Üstâdımız Bedîüzzamân Hazretleri bizlere Allâh’a götüren delileri anlatırken Kitâb-ı Kâinât, Efendimiz (sav) ve Kur’ân’dan bahseder.
Bu saydığı deliler âfâki ve enfüs-î misâlî delilerdir.
Ayrıca, şu an elimizdeki bir çok Mesnevî içerisinde bulunmayan ve fakat Mesnevî’nin Arabî nüshâlarında mevcûd (yeni bazı Mesnevî’lerin son kısmına giren) “Vicdân” delîlinden de bahseder.
Tamamen enfüsî, nefsimizle kendi içimizde Rabbimiz’i gösteren bir delîl, vicdân.
Vicdân arabî olarak “ve-ce-de” bulmak fiilinden gelir ve nefsin içsel gücü olarak doğruyu bulmaya yönelir.
Üstâdımız vicdânı “dinamik bir güç ve şuûrlu fıtrât” olarak ifâde eder.
İki ayağı vardır, nokta-i istinâd ve nokta-i istimdâd.

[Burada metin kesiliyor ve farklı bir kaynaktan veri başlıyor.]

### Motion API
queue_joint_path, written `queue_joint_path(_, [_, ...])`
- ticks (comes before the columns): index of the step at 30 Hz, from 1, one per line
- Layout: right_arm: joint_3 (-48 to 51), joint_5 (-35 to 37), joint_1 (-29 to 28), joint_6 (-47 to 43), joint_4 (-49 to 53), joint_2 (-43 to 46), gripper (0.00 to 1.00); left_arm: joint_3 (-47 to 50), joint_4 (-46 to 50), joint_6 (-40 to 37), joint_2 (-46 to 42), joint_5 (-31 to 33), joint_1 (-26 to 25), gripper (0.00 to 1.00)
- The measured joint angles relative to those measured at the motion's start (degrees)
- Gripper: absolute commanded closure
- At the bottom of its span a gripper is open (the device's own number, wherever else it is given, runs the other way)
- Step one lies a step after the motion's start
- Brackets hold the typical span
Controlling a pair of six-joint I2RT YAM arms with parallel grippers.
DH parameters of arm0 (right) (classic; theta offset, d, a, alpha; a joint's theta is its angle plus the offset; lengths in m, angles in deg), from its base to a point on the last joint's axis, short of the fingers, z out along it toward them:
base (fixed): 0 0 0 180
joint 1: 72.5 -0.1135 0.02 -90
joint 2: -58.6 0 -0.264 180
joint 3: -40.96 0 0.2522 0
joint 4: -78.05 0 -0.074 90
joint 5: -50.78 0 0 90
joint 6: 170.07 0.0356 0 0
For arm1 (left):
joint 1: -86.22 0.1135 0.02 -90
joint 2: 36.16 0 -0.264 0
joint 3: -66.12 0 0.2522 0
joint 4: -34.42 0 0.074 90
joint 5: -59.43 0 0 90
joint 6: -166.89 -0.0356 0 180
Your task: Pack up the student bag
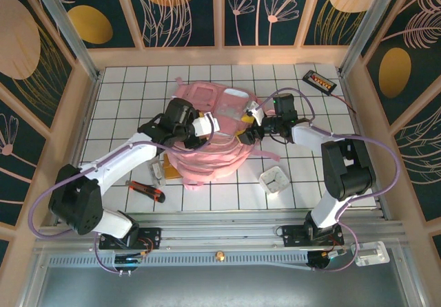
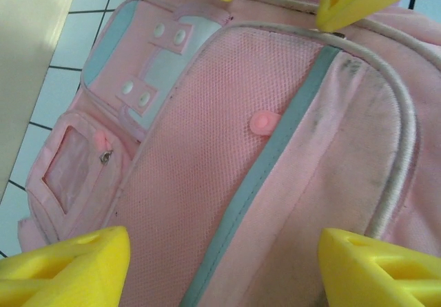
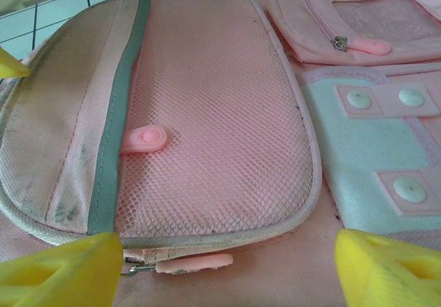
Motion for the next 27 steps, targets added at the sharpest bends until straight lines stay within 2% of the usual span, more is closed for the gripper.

Vicdân bu iki ayakla istinâd-dayanak ve istimdât-imdat-yardım noktasını sorup, sorgulatarak bizleri Allâh’a, Rabbimiz’e götürür.
İşte bu enfüsî delîlin te’siri kalıcıdır ve bizleri sapasağlam Rabbimize rabteder.

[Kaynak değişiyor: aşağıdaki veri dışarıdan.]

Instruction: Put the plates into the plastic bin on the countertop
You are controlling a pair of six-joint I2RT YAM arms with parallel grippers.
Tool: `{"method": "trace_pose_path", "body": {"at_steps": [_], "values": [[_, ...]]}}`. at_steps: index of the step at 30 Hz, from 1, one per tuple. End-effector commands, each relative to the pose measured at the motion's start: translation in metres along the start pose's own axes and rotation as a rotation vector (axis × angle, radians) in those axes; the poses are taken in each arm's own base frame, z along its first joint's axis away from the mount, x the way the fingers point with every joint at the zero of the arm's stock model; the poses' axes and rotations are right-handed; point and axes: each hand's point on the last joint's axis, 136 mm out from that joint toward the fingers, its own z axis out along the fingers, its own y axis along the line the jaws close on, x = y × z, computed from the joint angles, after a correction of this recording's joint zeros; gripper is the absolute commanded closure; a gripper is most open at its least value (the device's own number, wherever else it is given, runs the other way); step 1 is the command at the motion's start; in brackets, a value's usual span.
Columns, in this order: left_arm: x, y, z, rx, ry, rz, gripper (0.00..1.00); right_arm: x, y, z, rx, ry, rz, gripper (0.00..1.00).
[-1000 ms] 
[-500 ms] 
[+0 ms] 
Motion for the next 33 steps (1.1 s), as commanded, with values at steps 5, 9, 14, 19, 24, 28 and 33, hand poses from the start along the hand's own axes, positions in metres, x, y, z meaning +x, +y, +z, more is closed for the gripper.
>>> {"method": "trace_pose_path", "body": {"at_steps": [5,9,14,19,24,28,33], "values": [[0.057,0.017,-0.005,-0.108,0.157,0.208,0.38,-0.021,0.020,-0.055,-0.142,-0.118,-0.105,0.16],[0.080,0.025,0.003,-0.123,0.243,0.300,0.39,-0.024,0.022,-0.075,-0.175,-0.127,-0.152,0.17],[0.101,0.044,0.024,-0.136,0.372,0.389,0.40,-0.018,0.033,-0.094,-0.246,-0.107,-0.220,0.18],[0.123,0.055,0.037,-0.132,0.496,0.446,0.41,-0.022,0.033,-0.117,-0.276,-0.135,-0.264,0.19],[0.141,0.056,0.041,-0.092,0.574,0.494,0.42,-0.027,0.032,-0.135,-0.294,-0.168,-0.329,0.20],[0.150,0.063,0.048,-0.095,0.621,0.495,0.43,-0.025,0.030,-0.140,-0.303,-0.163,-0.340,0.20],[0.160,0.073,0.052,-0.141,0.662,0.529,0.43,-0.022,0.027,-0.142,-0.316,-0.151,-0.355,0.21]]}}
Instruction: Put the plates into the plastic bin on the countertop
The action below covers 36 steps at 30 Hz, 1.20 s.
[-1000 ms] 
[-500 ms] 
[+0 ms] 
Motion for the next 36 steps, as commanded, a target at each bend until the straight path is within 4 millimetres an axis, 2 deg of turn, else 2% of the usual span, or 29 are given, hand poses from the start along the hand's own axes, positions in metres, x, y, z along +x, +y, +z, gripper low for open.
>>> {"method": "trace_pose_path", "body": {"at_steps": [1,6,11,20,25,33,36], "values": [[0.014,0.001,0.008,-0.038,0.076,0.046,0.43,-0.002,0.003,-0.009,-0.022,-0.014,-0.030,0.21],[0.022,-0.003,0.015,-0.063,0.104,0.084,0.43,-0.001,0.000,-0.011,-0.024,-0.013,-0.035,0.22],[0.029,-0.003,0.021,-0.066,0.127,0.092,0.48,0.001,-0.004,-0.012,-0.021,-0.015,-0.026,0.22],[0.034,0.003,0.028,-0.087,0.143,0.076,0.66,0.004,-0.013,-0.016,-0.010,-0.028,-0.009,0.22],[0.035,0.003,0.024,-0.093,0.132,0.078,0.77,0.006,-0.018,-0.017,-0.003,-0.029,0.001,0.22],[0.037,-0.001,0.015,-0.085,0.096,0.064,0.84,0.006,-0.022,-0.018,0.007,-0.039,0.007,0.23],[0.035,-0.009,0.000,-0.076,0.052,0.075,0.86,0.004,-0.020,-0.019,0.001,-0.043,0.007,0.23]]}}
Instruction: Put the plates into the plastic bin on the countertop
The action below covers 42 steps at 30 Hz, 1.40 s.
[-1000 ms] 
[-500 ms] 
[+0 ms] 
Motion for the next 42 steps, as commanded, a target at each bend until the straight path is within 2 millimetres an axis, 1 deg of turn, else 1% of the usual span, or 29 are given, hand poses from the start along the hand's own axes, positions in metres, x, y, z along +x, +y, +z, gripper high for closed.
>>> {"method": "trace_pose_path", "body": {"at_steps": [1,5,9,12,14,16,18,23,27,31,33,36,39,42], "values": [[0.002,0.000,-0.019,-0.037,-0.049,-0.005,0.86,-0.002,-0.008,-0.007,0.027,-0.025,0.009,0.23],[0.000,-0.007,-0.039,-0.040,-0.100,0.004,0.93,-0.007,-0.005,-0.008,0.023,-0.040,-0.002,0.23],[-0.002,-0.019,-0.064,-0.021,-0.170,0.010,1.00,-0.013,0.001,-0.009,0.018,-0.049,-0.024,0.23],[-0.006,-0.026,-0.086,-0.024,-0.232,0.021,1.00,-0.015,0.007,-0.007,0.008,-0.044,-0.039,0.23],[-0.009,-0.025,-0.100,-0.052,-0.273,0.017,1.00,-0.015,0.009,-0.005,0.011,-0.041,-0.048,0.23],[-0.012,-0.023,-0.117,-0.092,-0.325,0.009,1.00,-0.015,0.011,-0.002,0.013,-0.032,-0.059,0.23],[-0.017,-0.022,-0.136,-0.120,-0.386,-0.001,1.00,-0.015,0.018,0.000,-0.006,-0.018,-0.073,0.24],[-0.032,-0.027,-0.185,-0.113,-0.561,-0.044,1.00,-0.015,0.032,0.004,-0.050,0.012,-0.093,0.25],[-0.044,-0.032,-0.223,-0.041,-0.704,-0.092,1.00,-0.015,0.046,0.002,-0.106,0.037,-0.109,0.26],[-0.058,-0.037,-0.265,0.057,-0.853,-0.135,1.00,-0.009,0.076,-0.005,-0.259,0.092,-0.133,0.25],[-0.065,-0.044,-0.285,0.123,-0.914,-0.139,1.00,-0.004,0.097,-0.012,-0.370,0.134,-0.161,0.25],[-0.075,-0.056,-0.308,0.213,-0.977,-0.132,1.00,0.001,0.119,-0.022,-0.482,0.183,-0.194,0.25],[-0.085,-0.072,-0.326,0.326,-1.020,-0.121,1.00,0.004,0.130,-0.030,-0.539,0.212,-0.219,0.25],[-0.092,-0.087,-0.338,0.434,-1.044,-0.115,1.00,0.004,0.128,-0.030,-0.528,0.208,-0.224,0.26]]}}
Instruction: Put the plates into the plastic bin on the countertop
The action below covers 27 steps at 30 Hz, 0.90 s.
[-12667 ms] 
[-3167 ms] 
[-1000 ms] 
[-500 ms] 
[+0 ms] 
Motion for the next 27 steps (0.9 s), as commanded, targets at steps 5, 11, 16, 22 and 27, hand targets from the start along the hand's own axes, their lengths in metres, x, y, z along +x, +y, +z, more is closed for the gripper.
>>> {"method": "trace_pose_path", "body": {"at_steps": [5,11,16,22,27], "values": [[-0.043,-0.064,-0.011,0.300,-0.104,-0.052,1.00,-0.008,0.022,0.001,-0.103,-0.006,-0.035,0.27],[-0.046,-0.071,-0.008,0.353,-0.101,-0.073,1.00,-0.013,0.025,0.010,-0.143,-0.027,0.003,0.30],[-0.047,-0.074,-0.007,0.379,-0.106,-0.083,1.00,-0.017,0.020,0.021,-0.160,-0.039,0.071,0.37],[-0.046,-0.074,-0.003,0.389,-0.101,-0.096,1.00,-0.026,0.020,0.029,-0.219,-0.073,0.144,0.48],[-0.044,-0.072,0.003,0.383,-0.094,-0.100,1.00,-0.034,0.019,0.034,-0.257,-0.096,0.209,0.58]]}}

Evet her insan bir istinâd ve istimdâd noktası arar, vicdânı ile oraya yönelir, hem iç aleminde, hem dış aleminde durum aynıdır.

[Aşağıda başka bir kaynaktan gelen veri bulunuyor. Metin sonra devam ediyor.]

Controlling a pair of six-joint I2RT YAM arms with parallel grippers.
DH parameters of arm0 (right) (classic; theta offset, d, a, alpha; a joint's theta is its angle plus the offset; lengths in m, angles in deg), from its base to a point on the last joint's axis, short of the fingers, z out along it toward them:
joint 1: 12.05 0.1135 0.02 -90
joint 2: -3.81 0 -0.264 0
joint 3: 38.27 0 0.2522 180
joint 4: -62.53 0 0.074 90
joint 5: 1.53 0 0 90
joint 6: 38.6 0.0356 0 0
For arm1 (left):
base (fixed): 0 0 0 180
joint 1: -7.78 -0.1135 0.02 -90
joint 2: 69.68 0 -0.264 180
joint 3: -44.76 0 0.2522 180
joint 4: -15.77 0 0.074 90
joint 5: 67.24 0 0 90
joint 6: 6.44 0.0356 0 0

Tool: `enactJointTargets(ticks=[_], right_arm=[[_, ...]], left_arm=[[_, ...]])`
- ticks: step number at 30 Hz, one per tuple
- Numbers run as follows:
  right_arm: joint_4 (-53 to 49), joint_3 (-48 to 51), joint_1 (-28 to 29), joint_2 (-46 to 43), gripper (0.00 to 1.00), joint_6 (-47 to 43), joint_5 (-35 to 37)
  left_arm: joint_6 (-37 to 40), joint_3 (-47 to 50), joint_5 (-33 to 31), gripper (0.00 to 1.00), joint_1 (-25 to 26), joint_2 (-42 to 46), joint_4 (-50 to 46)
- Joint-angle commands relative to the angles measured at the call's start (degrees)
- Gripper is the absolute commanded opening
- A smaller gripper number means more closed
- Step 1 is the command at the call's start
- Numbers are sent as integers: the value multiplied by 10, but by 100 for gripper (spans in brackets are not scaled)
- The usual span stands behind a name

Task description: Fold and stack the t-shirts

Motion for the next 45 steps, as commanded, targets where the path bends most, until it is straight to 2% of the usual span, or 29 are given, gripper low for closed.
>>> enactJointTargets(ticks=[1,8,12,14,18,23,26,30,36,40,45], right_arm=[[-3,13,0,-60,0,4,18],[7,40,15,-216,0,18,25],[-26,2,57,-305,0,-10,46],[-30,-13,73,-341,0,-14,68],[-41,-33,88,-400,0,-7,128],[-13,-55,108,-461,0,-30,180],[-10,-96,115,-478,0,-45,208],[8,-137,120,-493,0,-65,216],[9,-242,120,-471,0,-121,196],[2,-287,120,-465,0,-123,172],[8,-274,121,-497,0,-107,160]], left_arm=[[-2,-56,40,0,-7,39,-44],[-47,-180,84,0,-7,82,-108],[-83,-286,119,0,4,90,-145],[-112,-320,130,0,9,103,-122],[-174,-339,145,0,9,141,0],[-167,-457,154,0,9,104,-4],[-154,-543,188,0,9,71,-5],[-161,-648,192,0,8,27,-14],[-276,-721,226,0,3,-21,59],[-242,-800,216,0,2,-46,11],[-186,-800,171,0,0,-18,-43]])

Beşer daima yaslanacak bir güce muhtaçtır.
Konum “Kelâm” ilmi ve kelâmî mes’eleler değil.
Bugünkü yazımın konusu yaşadığımız dünyâ itibârıyla, içtimâiyât-sosyal ortam içinde kurtuluşa vesîle “vicdân” ve Vicdanlılar Koalisyonu.
İnsanlığın imdâdına ses verecek, yardımına koşacak, dayanıp güvenebileceği bir kitlesel vicdân, vicdanlılar koalisyonu, geniş bir vicdân kültürü.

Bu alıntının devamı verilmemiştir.